愛玩動物は、高齢者にとっては共に老いていく仲間であり、子どもにとっては社会性を育むトレーナーでもあります。
人は愛玩動物の健康を守る立場ですが、逆に愛玩動物は人の健康づくりや生活の質(QOL)の向上に貢献していることが知られています。
愛玩動物といると笑顔や会話が増える、心が安まるなどの癒し効果があるといわれています。

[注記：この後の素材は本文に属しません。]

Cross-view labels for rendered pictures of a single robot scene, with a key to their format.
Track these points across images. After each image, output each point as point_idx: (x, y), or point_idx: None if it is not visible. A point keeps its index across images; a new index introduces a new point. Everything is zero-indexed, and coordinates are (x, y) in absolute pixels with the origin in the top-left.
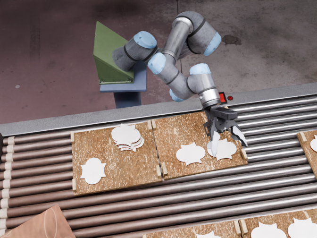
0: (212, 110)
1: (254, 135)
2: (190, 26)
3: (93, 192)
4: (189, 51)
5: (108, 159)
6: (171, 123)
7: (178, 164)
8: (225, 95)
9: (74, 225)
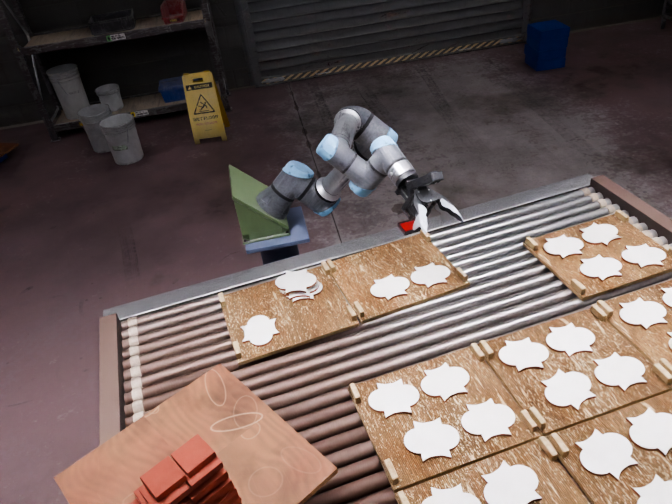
0: (409, 182)
1: (468, 256)
2: (357, 118)
3: (265, 356)
4: None
5: (278, 314)
6: (354, 261)
7: (376, 301)
8: None
9: None
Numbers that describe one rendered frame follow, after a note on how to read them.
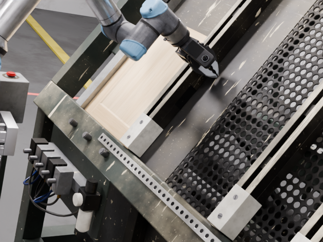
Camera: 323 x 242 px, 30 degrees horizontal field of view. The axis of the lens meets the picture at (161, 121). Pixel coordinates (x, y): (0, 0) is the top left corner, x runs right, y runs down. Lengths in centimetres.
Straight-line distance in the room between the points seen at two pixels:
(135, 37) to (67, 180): 60
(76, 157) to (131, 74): 38
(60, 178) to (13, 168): 179
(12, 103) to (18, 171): 143
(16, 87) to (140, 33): 78
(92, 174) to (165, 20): 62
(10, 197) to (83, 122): 135
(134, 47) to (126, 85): 50
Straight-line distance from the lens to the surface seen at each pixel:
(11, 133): 180
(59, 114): 242
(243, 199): 162
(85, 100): 237
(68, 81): 259
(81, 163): 219
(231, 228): 165
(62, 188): 214
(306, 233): 150
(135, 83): 226
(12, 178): 377
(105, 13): 187
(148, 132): 202
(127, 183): 195
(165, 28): 185
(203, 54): 188
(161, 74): 220
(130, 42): 181
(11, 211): 340
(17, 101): 247
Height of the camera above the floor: 164
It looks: 18 degrees down
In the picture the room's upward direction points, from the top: 14 degrees clockwise
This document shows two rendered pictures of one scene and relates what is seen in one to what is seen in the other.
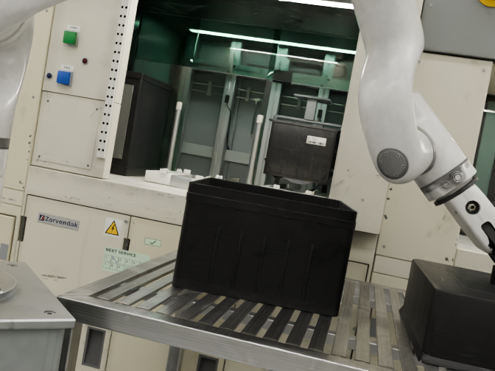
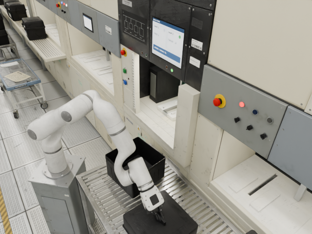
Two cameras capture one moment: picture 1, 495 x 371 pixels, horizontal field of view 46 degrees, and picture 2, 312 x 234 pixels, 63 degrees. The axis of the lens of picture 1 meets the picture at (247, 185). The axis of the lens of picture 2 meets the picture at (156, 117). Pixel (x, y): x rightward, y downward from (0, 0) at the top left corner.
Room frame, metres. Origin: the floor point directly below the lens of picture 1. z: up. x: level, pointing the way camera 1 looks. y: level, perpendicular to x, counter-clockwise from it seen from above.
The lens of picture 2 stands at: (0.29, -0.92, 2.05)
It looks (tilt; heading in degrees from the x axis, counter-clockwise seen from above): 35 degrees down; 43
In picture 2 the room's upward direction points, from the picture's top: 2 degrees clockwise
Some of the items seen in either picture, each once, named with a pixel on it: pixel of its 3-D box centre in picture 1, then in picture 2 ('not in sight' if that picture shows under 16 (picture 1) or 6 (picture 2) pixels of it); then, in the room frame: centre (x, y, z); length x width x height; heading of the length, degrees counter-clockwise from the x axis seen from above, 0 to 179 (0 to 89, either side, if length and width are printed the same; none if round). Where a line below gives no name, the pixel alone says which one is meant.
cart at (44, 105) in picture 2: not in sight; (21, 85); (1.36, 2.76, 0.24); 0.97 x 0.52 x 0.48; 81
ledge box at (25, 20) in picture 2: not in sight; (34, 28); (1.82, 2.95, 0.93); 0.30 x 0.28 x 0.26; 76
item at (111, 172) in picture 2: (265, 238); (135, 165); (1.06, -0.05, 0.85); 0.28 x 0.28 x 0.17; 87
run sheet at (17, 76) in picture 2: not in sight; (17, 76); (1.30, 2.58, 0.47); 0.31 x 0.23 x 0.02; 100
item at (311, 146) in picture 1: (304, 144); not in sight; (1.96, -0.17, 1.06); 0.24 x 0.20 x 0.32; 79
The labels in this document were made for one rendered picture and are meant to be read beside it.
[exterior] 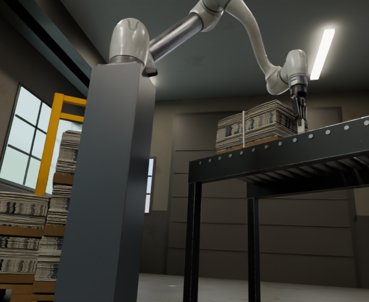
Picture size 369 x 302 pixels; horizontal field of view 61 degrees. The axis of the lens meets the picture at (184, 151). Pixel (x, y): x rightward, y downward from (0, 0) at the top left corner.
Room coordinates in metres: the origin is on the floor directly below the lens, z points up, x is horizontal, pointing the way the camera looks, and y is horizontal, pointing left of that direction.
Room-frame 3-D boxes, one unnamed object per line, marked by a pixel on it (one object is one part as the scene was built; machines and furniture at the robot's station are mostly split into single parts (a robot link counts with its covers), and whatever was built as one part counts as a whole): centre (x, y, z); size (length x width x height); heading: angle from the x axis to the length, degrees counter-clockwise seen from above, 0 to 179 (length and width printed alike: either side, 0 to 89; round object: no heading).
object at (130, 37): (1.15, 0.26, 1.17); 0.18 x 0.16 x 0.22; 14
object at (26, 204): (2.08, 1.01, 0.30); 0.76 x 0.30 x 0.60; 21
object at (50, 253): (2.02, 0.62, 0.42); 1.17 x 0.39 x 0.83; 21
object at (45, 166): (2.98, 1.34, 0.93); 0.09 x 0.09 x 1.85; 21
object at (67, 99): (3.10, 1.03, 1.82); 0.75 x 0.06 x 0.06; 111
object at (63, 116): (3.10, 1.03, 1.62); 0.75 x 0.06 x 0.06; 111
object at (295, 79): (1.37, -0.54, 1.16); 0.09 x 0.09 x 0.06
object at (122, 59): (1.14, 0.24, 1.03); 0.22 x 0.18 x 0.06; 77
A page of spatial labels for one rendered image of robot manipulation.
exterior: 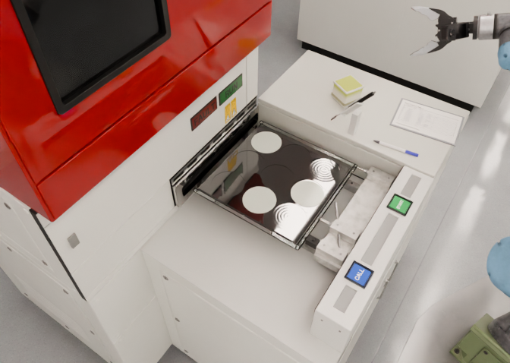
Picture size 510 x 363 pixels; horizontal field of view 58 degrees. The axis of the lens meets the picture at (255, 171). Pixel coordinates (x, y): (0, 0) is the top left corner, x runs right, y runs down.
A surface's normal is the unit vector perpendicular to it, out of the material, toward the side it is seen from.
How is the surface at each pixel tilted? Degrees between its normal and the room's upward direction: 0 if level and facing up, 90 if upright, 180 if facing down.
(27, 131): 90
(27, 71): 90
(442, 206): 0
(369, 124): 0
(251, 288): 0
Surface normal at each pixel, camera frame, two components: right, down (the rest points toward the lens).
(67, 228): 0.83, 0.43
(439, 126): 0.01, -0.65
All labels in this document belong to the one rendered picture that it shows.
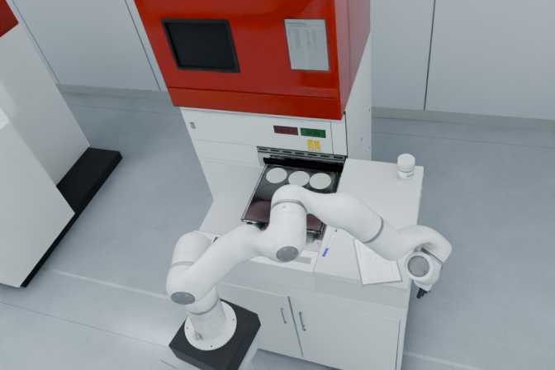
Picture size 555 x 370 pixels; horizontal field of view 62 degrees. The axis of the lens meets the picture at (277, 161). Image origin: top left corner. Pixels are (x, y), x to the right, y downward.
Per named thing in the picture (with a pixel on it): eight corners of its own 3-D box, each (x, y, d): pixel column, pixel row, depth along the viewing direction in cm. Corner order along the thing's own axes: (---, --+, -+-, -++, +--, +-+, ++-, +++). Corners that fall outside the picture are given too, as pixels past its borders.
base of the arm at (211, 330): (212, 361, 159) (201, 335, 146) (174, 331, 168) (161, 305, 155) (247, 318, 169) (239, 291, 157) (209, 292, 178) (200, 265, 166)
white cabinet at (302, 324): (258, 253, 300) (232, 165, 243) (411, 282, 270) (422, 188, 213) (221, 347, 258) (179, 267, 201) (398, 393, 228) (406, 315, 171)
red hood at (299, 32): (230, 27, 267) (204, -83, 226) (370, 30, 241) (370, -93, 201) (173, 107, 218) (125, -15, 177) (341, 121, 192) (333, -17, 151)
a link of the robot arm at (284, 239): (192, 270, 153) (183, 315, 141) (165, 252, 147) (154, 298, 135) (315, 212, 130) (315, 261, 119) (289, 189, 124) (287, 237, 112)
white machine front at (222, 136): (201, 157, 251) (179, 97, 223) (348, 175, 225) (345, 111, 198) (198, 161, 249) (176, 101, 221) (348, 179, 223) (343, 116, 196)
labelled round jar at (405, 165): (397, 168, 204) (398, 152, 198) (414, 169, 202) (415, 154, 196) (396, 179, 200) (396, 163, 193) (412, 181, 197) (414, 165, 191)
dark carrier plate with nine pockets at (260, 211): (268, 165, 228) (268, 164, 227) (336, 173, 217) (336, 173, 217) (244, 219, 205) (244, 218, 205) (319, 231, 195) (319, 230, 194)
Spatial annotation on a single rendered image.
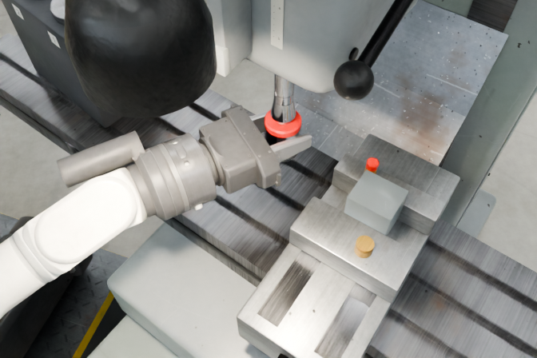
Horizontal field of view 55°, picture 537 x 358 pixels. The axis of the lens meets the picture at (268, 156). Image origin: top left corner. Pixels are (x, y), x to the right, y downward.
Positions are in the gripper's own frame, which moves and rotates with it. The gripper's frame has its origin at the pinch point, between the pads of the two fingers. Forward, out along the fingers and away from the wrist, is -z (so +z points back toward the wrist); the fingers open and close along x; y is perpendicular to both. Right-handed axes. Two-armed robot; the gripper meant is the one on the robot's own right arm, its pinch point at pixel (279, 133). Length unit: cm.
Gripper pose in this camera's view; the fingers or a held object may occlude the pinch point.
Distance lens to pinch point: 67.2
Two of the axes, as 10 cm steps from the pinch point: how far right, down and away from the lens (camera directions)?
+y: -0.1, 6.1, 7.9
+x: -4.8, -7.0, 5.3
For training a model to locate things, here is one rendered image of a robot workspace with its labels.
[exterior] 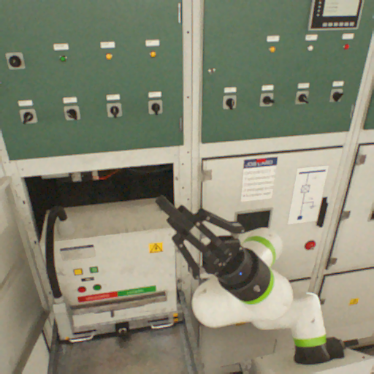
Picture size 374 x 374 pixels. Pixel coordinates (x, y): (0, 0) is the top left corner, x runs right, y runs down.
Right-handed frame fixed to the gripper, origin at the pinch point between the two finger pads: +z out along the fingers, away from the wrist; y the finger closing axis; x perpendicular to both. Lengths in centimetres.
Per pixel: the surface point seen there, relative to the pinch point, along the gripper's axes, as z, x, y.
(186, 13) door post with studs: -5, -73, 45
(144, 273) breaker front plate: -65, -65, -31
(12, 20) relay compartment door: 26, -85, 4
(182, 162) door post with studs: -47, -76, 11
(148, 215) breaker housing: -51, -73, -13
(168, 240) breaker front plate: -58, -62, -14
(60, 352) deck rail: -67, -71, -82
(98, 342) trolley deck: -77, -68, -69
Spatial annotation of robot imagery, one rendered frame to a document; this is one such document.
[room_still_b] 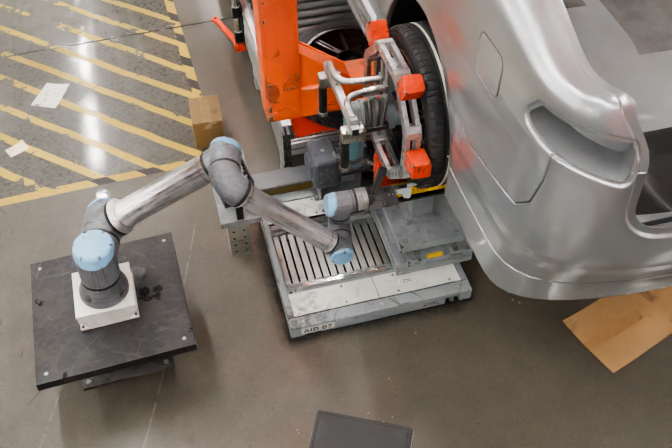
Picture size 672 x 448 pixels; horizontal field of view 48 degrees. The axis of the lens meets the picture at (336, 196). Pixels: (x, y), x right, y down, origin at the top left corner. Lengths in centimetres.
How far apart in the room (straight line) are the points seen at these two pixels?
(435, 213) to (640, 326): 102
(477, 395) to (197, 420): 114
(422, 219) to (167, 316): 121
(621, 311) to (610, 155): 156
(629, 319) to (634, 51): 117
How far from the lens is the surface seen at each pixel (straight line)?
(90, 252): 295
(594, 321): 359
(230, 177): 270
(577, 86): 203
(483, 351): 339
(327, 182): 357
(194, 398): 327
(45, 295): 334
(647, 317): 368
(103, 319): 315
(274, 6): 317
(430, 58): 284
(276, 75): 337
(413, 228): 347
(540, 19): 216
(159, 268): 330
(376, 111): 280
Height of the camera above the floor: 283
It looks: 47 degrees down
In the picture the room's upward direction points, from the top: straight up
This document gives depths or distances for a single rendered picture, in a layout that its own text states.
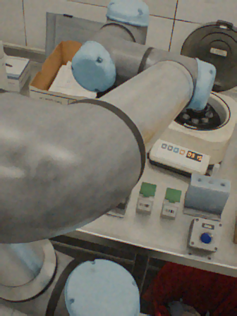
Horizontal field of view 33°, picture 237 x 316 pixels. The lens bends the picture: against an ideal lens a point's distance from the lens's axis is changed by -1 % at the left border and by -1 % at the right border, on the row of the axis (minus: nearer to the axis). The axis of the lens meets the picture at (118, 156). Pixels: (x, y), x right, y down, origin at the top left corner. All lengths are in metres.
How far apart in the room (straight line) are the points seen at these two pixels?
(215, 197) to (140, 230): 0.21
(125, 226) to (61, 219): 0.75
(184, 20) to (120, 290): 0.94
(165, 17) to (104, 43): 0.73
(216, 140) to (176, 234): 0.29
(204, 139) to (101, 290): 0.62
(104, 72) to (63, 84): 0.73
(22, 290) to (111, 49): 0.39
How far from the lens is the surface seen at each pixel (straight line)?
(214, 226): 0.99
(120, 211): 1.05
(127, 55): 0.64
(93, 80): 0.65
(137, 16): 0.72
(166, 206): 1.04
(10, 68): 1.45
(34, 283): 0.64
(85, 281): 0.65
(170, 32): 1.39
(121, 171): 0.31
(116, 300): 0.65
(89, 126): 0.30
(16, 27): 1.56
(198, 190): 1.04
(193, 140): 1.15
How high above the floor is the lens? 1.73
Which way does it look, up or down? 45 degrees down
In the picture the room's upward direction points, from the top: 6 degrees clockwise
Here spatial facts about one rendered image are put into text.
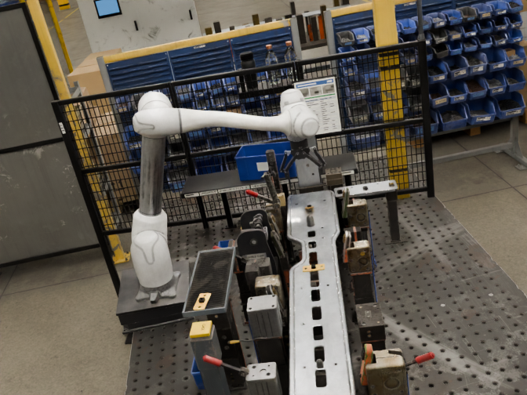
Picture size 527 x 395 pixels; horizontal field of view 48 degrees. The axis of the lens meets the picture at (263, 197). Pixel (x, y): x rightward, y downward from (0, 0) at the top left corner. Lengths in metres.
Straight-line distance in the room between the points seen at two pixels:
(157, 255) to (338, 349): 1.00
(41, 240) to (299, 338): 3.20
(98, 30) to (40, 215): 4.84
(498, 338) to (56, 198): 3.31
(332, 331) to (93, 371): 2.10
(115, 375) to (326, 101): 1.96
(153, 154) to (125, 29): 6.58
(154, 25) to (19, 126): 4.85
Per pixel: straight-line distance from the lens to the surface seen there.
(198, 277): 2.05
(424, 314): 2.47
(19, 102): 4.42
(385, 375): 1.74
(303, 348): 1.90
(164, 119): 2.34
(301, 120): 2.25
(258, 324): 1.95
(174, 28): 9.03
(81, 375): 3.78
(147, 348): 2.58
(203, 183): 3.08
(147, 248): 2.54
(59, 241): 4.82
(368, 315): 1.94
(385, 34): 3.02
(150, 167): 2.59
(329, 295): 2.10
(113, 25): 9.09
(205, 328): 1.80
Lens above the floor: 2.23
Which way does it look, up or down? 25 degrees down
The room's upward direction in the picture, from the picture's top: 11 degrees counter-clockwise
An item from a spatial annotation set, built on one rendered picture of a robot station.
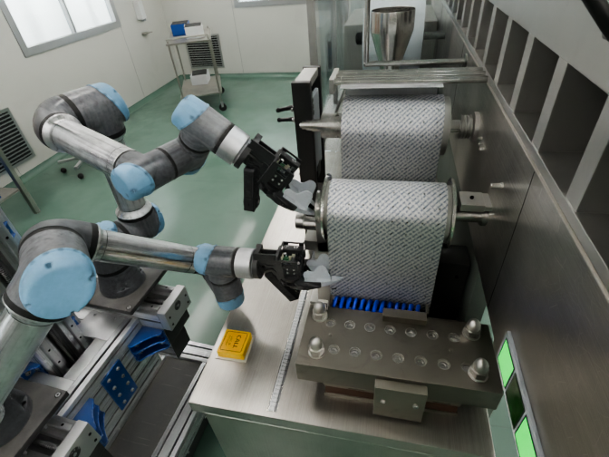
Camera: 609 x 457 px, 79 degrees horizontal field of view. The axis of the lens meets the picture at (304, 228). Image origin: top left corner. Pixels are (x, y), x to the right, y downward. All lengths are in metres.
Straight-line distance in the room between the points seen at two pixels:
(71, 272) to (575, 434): 0.76
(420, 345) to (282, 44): 6.00
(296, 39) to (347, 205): 5.78
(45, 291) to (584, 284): 0.78
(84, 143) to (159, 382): 1.24
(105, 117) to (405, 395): 1.00
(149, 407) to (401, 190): 1.46
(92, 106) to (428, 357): 1.01
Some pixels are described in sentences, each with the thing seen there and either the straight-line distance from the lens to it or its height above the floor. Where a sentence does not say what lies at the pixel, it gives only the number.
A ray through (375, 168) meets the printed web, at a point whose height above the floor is 1.25.
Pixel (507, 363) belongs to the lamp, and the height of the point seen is 1.19.
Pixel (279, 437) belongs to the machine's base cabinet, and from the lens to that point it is 1.00.
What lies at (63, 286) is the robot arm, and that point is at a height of 1.27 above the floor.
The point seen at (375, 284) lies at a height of 1.08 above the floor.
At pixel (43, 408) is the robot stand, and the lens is 1.26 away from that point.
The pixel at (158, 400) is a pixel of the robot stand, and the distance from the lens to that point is 1.87.
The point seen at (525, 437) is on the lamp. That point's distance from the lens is 0.62.
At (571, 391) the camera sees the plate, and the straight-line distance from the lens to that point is 0.51.
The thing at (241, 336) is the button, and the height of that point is 0.92.
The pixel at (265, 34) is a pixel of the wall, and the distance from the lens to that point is 6.58.
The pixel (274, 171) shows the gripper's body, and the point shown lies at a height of 1.35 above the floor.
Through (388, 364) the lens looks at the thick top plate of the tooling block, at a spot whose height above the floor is 1.03.
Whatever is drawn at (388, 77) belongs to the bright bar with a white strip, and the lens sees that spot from 0.95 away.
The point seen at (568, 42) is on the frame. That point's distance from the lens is 0.61.
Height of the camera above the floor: 1.72
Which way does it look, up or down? 38 degrees down
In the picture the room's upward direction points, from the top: 6 degrees counter-clockwise
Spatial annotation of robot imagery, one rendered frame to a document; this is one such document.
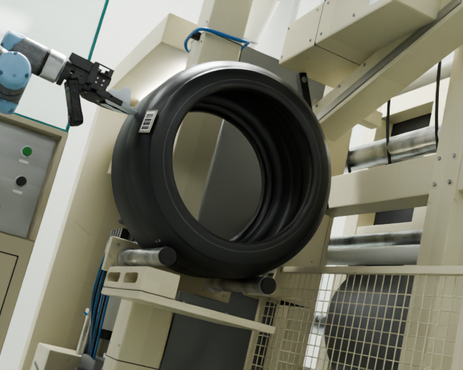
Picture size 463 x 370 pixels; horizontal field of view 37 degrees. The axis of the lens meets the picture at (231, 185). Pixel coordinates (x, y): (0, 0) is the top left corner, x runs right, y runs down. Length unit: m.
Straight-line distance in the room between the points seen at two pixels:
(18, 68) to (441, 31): 1.03
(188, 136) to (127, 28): 2.55
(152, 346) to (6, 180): 0.72
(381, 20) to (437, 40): 0.15
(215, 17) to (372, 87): 0.56
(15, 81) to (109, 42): 3.00
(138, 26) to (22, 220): 2.52
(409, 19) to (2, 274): 1.40
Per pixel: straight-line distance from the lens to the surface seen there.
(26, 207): 2.30
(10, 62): 1.56
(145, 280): 1.63
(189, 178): 2.07
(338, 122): 2.15
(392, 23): 1.89
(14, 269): 2.24
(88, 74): 1.77
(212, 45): 2.20
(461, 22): 1.84
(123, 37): 4.55
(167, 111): 1.69
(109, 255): 1.96
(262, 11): 2.82
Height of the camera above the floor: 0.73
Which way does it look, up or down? 13 degrees up
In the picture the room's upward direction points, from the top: 14 degrees clockwise

また、人は、犬や猫をなでることで、心拍数や血圧が安定します。
このように愛玩動物は、医療や福祉・教育など様々な分野で広く活躍しています。
その一方で、犬や猫への虐待や、過剰飼育・繁殖が増え、遺棄や殺処分といった悲しい問題も起こっています。
愛玩動物との関係をより良く保つためには、愛玩動物の重要性を理解し、飼育法を熟知することが求められます。
5
健康づくり
自然や動物とのふれあいを通じた健康づくり
人の健康は、適度な運動習慣の定着や、食生活の改善といったことに加えて、人や動物が心も体も健やかな状態で過ごすことができる生活環境において、育むことができます。
例えば、豊かな自然の中を散歩したり、動物と触れ合うことは、年齢や性別、障がいの有無に関わらず、人を元気にする力があります。
これからの健康づくりは、家族や愛玩動物、環境とのつながりを大切にしていく必要があります。
私たちは人間だけで生きるのではなく、健全な環境の中で、様々な動植物の中で健康を維持できているのです。
6
環境と人と動物のより良い関係づくり
健康を支える「安全・安心」な食と「食育」の推進が不可欠
食は私たちの健康を支える源です。そして、食の生産には、例えばお米や野菜は、農地(大地)、太陽、水が必要です。
健康のためには、食は生産する環境が有害物質に汚染されないことが重要です。
また、肉や卵、牛乳などの畜産物は、動物(家畜)の「いのち」をいただいています。
つまり家畜の「いのち」が健やかであることが私たちの健康にも直結しています。一方、食の生産には、農家を始め多くの方々が関わっています。
このことから、継続的に「安全・安心」な食をいただくには、農産物の安全性を確認できる地元での生産と、
これを支える様々な生業(なりわい)や職業の持続が大事です。そして、「消費者は何を食べる?」「何を食べてはいけないのか?」を学ぶ必要があります。まさに学校や社会における食育です。
環境と人と動物のより良き関係が安全な食づくりを支え、私たちの健康と直結しています。